== ABOUT THIS EXERCISE ==
Counting only lines that contain "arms", how many are there in the records below? Give the figure alone.

[Dataset excerpts]
----
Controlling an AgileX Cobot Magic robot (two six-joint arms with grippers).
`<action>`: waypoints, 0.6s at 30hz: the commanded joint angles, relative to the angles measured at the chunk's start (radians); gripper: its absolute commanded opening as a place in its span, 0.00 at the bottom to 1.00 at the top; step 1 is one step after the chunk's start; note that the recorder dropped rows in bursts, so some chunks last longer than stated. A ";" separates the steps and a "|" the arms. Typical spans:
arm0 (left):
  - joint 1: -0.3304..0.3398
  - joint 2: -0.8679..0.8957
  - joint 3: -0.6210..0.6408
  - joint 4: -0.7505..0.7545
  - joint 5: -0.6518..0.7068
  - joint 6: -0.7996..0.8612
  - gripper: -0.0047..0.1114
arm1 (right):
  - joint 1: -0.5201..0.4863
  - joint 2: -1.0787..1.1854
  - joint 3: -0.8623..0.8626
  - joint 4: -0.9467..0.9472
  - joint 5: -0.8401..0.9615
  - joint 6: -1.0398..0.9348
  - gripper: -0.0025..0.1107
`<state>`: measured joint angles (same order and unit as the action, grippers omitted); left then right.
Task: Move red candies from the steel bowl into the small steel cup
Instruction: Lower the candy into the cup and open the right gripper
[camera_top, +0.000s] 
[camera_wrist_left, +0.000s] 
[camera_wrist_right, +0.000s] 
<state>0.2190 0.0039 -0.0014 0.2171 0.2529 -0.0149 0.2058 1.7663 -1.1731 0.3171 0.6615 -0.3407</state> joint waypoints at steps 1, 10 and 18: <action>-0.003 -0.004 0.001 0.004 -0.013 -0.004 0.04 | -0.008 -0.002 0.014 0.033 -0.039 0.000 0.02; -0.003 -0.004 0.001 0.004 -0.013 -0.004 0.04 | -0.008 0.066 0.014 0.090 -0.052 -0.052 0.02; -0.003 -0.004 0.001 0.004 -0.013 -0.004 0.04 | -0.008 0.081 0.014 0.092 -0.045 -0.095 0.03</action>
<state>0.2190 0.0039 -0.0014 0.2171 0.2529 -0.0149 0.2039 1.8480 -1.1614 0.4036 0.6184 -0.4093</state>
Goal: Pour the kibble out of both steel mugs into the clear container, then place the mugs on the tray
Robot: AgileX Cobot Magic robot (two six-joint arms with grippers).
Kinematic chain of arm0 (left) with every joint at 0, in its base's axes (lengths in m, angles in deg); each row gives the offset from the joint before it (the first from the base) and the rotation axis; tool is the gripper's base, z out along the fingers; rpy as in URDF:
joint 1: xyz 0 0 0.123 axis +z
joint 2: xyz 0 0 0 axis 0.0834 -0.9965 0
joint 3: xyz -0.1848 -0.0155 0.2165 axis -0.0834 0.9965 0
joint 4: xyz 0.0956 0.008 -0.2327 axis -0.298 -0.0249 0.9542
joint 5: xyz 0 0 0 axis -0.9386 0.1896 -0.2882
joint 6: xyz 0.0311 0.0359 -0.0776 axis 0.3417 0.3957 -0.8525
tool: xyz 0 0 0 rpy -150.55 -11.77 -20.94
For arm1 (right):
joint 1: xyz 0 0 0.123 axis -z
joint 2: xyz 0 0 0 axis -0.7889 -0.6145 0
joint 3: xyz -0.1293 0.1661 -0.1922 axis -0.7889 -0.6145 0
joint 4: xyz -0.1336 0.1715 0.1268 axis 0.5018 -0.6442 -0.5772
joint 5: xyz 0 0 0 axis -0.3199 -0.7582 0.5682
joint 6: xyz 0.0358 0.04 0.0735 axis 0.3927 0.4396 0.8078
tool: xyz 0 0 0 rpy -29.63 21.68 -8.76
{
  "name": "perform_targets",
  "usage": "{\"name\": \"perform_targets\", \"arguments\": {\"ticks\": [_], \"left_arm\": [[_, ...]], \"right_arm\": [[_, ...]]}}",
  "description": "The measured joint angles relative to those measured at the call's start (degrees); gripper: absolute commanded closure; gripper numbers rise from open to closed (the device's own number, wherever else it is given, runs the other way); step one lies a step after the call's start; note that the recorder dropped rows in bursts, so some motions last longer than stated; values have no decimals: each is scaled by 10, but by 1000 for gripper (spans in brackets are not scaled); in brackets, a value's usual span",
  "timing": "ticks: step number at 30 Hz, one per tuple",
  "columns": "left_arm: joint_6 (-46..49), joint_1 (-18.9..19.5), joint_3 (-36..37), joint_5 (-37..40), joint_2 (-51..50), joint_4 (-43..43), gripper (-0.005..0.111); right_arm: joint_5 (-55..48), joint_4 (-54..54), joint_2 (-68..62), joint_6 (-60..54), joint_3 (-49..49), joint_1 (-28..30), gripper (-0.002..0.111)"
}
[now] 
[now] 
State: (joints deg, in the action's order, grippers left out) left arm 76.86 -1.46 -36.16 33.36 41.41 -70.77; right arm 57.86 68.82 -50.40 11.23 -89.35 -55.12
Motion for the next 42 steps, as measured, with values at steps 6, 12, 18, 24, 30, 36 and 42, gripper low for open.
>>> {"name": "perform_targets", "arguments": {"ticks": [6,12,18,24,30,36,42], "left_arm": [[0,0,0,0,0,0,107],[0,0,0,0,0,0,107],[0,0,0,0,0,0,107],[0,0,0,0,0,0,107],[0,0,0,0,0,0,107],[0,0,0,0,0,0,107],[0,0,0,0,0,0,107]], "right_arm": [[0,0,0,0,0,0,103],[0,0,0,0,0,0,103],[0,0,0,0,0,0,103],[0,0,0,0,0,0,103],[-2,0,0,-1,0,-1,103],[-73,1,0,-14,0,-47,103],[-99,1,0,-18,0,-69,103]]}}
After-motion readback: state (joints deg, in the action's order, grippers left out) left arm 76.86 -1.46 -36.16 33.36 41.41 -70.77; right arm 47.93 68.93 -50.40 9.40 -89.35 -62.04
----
== EXERCISE RESPONSE ==
3